RagnarGrootKoerkamp commented 2 years ago

I'm using the Domjudge way to handle this, using @EXPECTED_RESULTS@:, see here.

jsannemo commented 2 years ago

Are they placed in an arbitrary folder matching one of the expected verdicts?

+1 for rejected anyway

RagnarGrootKoerkamp commented 2 years ago

Yes indeed, any of the matching folders works.

I think I have an assert somewhere that the folder it is in must be one of the listed verdicts.

submissions/rejected sounds convenient indeed

thorehusfeldt commented 1 year ago

In case anybody is still here, I have a draft implementation that allows you to specify this in `/submissions/expected_grades.yaml' like this:

time_limit_exceeded/recursive.py:
  verdict:
    - RTE
    - TLE

or, if you like it terse:

time_limit_exceeded/recursive.py: ["RTE", "TLE"]

This can be specified down to individual testgroups, so you could also do, hypothetically:

time_limit_exceeded/recursive.py:
  subgroups:
    sample: AC
    secret:
      group1: AC
      group2: AC
      group3: ["TLE", "RTE"]  

I have a BAPCtools fork that does this here: https://github.com/thorehusfeldt/BAPCtools

In, green the expected verdicts are shown. Testgroup data/secret/alcohols got an unexpected WA, so it’s red. image

This is very preliminary, but it parses a yaml file with arbitrarily rich specifications per submission and per testgroup, and compares with the default grader (which I added to BAPCtools) for each internal node of the testdata tree.

I think this is the right way of doing it (or close enough), in particular for test groups. It is much superior to my own @EXPECTED_GRADES@ approach.

eldering commented 1 year ago

I prefer the @EXPECTED_RESULTS@ approach to encode this information inside the source code itself. This is meta-data that I think is intrinsically related to the submission (of course in the context of the problem), and by encoding it in the source, we ensure the meta-data is not lost e.g. when uploading the submission into a CCS or even when forwarding it from one to another CCS (e.g. when shadoing at the ICPC WFs).

thorehusfeldt commented 1 year ago

I’ve played around with various ideas now.

For editing and curation, I find it much more pleasant to have a single-file overview.

(Use-case: add another testgroup, or merge two existing testgroups.

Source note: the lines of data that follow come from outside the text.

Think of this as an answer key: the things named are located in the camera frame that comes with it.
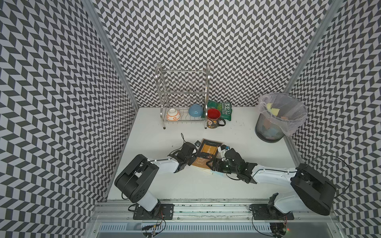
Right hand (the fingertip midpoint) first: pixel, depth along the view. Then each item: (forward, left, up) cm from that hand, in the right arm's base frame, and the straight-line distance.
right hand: (209, 167), depth 83 cm
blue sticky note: (-2, -5, -5) cm, 7 cm away
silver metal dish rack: (+57, +17, +5) cm, 60 cm away
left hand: (+12, +12, -5) cm, 17 cm away
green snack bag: (+49, -15, -2) cm, 51 cm away
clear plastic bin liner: (+30, -49, +13) cm, 59 cm away
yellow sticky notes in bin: (+35, -46, +8) cm, 58 cm away
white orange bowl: (+36, +24, +5) cm, 44 cm away
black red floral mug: (+32, -4, +3) cm, 32 cm away
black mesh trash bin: (+20, -37, +8) cm, 43 cm away
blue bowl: (+42, +8, +3) cm, 43 cm away

I can do this very quickly in a single file, with no errors. I also with a single glance and check that all submissions get AC on sample, etc.) Also, the YAML could be syntax-checked.

On the other hand, when writing a new submission, or communicating the intent of a submission to others, the source-embedded approach makes more sense.

The semantics of “my” expected-grades proposal are orthogonal to this. An expectation could be defined (along with many others) in a common expecations.yaml file

...
mixed/th.py: ["TLE", "RTE"]
time_limit_exceeded/recursive.py:
  verdict: AC
  score: 100
  subgroups:
    sample: AC
    secret:
      group1: AC
      group2: AC
      group3: ["TLE", "RTE"]  
...

but it could just as well reside in the source code of time_limit_exceeded/recursive.py:

#! /usr/bin/env python3
"""
@EXPECTATIONS_BEGIN@
  verdict: AC
  score: 100
  subgroups:
    sample: AC
    secret:
      group1: AC
      group2: AC
      group3: ["TLE", "RTE"]  
@EXPECTATIONS_END@
"""

def solve(instance):
 ...

(I have no opinion about the convention for source code embedding syntax.)

Contests or traditions could allow both or either; a tool could warn if a submission supplies both (just it currently warns about inconsistency with expectations implied by the placement of the source file.)

niemela commented 9 months ago

Closing this issue because the actual issue is covered by both adding rejected and the expectation framework. The former we have agreed to multiple times. I (somewhat superfluously) created a ticket for just that (#139) just so we don't forget to actually do it. The latter is WIP, currently discussed in #137.

The discussions in the thread are still interesting, but the actual issue is now closed.